* [What the exercise asks]
Repeat the data verbatim.

* [Data shown]
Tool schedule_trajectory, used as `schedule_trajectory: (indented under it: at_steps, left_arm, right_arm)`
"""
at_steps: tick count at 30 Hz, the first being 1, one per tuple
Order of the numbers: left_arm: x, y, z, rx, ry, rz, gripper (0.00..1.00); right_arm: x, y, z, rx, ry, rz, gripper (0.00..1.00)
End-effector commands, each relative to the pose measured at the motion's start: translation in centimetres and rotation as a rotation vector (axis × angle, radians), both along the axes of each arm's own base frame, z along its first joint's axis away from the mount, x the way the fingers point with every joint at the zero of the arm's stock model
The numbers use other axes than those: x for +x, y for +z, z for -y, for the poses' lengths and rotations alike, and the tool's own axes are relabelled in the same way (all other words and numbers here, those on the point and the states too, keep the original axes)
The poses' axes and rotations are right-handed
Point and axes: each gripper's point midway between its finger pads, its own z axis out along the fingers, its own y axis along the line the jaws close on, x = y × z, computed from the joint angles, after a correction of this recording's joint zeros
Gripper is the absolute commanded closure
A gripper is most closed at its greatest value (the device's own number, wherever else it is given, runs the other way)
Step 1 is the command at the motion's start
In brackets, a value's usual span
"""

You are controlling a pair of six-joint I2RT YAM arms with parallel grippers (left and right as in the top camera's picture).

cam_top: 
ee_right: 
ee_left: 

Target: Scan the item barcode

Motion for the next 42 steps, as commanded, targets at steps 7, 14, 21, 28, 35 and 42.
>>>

* [Result of the task]
Tool schedule_trajectory, used as `schedule_trajectory: (indented under it: at_steps, left_arm, right_arm)`
"""
at_steps: tick count at 30 Hz, the first being 1, one per tuple
Order of the numbers: left_arm: x, y, z, rx, ry, rz, gripper (0.00..1.00); right_arm: x, y, z, rx, ry, rz, gripper (0.00..1.00)
End-effector commands, each relative to the pose measured at the motion's start: translation in centimetres and rotation as a rotation vector (axis × angle, radians), both along the axes of each arm's own base frame, z along its first joint's axis away from the mount, x the way the fingers point with every joint at the zero of the arm's stock model
The numbers use other axes than those: x for +x, y for +z, z for -y, for the poses' lengths and rotations alike, and the tool's own axes are relabelled in the same way (all other words and numbers here, those on the point and the states too, keep the original axes)
The poses' axes and rotations are right-handed
Point and axes: each gripper's point midway between its finger pads, its own z axis out along the fingers, its own y axis along the line the jaws close on, x = y × z, computed from the joint angles, after a correction of this recording's joint zeros
Gripper is the absolute commanded closure
A gripper is most closed at its greatest value (the device's own number, wherever else it is given, runs the other way)
Step 1 is the command at the motion's start
In brackets, a value's usual span
"""

You are controlling a pair of six-joint I2RT YAM arms with parallel grippers (left and right as in the top camera's picture).

cam_top: 
ee_right: 
ee_left: 

Target: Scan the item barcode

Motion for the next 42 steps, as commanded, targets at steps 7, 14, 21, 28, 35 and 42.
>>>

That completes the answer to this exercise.